When I was a kid, I had a game that I used to play for hours and hours. To my parents and siblings, it felt like I wandered around muttering to myself in our Maine front yard, but in fact, I was actually building an elaborate fantasy world in my head.
The drainage ditch beside the road was a river, the cradle of an ancient civilization. An old cover of a well was a city under siege. Then, suddenly, she would run inside and use markers to draw maps of everything she had imagined.
I drew hundreds of these. My favorite books had maps on the 1st page: “The Phantom Tollbooth”, “Swallows and Amazons”, “The Voyage of the Dawn Treader”. I spent car trips in the backseat flipping through our logbook. We were a family of backpackers, and I made our topographical maps.
Like many other journalists, I ended up entering the industry next door. In college, I learned to make maps using software called GIS, and my first job outside of school was in urban planning.
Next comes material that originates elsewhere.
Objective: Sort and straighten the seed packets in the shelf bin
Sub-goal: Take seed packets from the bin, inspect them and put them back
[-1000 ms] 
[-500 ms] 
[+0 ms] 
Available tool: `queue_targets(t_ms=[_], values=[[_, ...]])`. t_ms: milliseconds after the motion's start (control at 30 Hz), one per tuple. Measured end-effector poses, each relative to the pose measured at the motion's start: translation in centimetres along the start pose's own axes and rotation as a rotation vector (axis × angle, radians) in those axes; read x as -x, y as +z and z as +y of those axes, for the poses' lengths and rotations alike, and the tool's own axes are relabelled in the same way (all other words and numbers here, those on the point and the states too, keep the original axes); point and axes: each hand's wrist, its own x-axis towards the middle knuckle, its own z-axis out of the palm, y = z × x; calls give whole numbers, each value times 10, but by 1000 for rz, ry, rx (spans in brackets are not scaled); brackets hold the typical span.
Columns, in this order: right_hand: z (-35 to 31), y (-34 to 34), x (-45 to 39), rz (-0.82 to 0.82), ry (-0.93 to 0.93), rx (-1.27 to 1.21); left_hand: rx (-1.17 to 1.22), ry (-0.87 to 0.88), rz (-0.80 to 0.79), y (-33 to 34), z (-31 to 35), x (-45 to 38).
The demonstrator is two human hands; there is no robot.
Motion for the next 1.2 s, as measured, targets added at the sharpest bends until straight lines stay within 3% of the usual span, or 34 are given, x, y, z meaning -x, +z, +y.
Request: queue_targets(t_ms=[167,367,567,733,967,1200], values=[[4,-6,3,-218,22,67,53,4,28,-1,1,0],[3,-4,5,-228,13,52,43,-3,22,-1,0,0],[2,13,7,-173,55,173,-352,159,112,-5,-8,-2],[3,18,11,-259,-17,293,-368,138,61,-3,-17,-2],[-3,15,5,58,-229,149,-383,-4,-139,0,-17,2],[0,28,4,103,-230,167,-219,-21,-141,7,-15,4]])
On my 1st day, my boss handed me a stack of data visualization books and told me that I would be responsible for all the graphics for the quarterly reports. Maybe that sounds awful, but the truth is, I liked it a lot more than the urban planning part.
At the same time, I started a personal sports blog and started staying up late making weird maps and graphics. This ended up earning me my 1st job in journalism, on the website deadspin.
During those years at Deadspin, I was a sponge. I learned to refine, to write, to come up with ideas for stories, to be a better designer – my color choices were often horrible. I’ve seen work that vehicles like the The New York Times were doing – like the project”snowfall” – and started teaching myself to program.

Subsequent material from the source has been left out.